## [Excerpted records]
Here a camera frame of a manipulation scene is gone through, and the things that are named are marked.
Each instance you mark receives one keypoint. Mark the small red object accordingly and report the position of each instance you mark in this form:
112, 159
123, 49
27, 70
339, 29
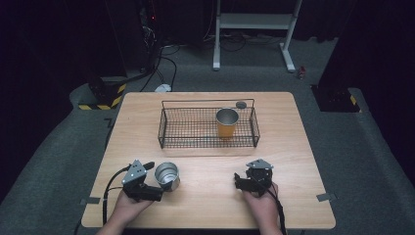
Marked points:
301, 72

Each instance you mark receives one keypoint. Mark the dark equipment rack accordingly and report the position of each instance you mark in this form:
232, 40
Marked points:
148, 36

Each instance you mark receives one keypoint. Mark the person's left hand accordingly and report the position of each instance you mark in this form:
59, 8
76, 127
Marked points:
130, 207

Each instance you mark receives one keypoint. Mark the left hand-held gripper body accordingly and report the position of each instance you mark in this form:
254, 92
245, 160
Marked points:
137, 181

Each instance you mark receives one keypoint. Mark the orange cup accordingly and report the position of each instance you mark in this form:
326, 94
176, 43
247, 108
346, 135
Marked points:
226, 125

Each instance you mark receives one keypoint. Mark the grey tape strip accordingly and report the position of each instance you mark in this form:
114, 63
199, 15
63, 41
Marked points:
326, 197
89, 201

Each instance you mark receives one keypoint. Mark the grey round sticker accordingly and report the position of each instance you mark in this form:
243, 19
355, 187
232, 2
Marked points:
241, 105

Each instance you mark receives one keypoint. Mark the silver metal cup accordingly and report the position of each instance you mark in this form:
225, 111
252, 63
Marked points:
167, 176

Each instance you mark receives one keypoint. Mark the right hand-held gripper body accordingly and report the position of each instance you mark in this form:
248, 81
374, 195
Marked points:
259, 179

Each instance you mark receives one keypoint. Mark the person's right hand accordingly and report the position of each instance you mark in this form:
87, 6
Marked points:
261, 205

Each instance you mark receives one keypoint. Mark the black yellow striped stand base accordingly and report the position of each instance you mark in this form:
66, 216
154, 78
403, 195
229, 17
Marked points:
107, 94

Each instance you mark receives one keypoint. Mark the black stand base yellow mark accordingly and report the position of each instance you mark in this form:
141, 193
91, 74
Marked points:
336, 99

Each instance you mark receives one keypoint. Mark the white metal stand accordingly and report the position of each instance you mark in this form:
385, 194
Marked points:
254, 21

## [Work instruction]
Report only how many lines in the entries contain "yellow".

## [Written answer]
2